— REQUIRED WORK —
Word for word, copy the lines from the one with "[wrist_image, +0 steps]" to the last line of the data below, counting both, and keep every picture out.

— DATA SHOWN —
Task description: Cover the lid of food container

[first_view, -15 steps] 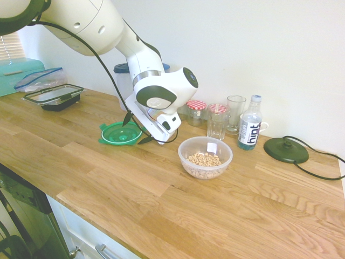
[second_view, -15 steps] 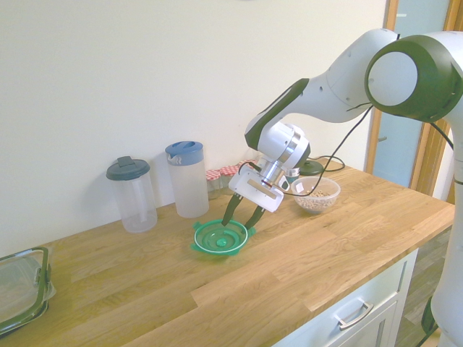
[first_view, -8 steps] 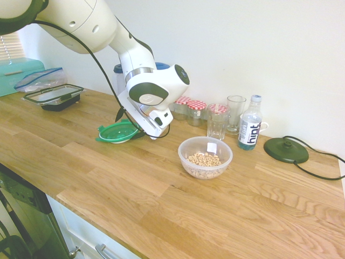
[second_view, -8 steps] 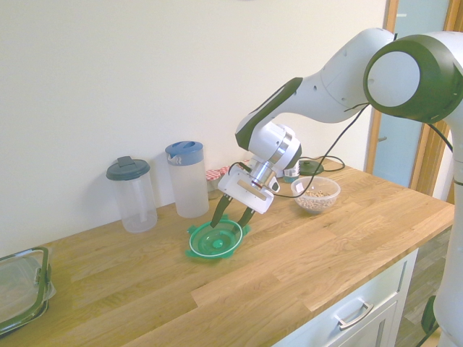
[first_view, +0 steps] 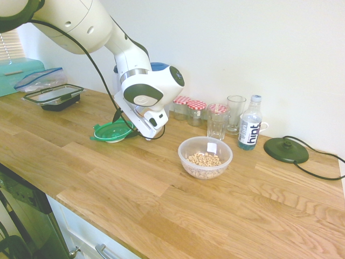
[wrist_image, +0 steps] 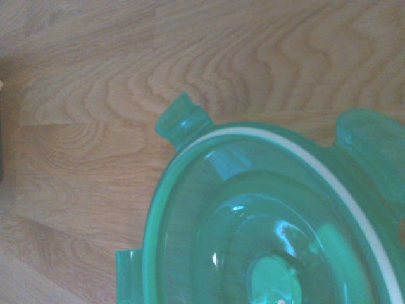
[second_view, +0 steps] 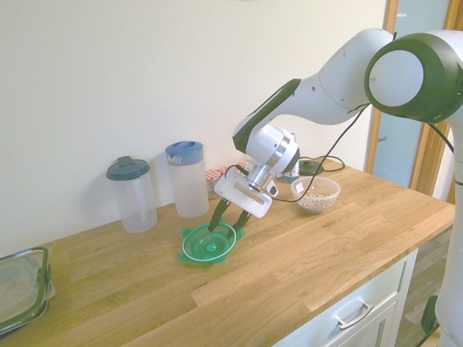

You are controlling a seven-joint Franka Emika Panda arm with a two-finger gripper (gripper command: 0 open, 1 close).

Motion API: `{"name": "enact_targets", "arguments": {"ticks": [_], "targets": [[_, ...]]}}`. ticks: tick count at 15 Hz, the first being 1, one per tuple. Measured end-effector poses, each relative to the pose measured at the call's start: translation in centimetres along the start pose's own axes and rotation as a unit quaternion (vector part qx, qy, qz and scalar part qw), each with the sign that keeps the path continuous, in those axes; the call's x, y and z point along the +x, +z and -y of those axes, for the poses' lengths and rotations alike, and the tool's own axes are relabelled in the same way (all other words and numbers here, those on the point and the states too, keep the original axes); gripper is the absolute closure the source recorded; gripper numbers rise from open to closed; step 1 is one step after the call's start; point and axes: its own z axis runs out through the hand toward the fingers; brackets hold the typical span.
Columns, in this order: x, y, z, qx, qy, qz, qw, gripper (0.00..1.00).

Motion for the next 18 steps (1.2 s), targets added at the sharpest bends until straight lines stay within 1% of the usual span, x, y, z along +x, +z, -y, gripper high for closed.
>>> {"name": "enact_targets", "arguments": {"ticks": [4,15,18], "targets": [[-0.1,1.0,-1.7,0.005,0.006,0.003,1.000,1.00],[0.1,1.1,-2.4,0.008,0.009,-0.002,1.000,1.00],[-0.2,0.5,-2.0,0.011,0.006,-0.006,1.000,1.00]]}}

— RESULT FOR THIS EXERCISE —
[wrist_image, +0 steps] 
[second_view, +0 steps] 

You are controlling a seven-joint Franka Emika Panda arm with a two-finger gripper (gripper command: 0 open, 1 close).

Motion API: `{"name": "enact_targets", "arguments": {"ticks": [_], "targets": [[_, ...]]}}`. ticks: tick count at 15 Hz, the first being 1, one per tuple. Measured end-effector poses, each relative to the pose measured at the call's start: translation in centimetres along the start pose's own axes and rotation as a unit quaternion (vector part qx, qy, qz and scalar part qw), each with the sign that keeps the path continuous, in those axes; the call's x, y and z point along the +x, +z and -y of those axes, for the poses' lengths and rotations alike, and the tool's own axes are relabelled in the same way (all other words and numbers here, those on the point and the states too, keep the original axes); gripper is the absolute closure the source recorded; gripper numbers rise from open to closed; step 1 is one step after the call's start; point and axes: its own z axis runs out through the hand toward the fingers; brackets hold the typical span.
Columns, in this order: x, y, z, qx, qy, qz, qw, gripper (0.00..1.00).

Motion for the next 18 steps (1.2 s), targets added at the sharpest bends until straight lines stay within 1% of the usual span, x, y, z along +x, +z, -y, gripper high for closed.
>>> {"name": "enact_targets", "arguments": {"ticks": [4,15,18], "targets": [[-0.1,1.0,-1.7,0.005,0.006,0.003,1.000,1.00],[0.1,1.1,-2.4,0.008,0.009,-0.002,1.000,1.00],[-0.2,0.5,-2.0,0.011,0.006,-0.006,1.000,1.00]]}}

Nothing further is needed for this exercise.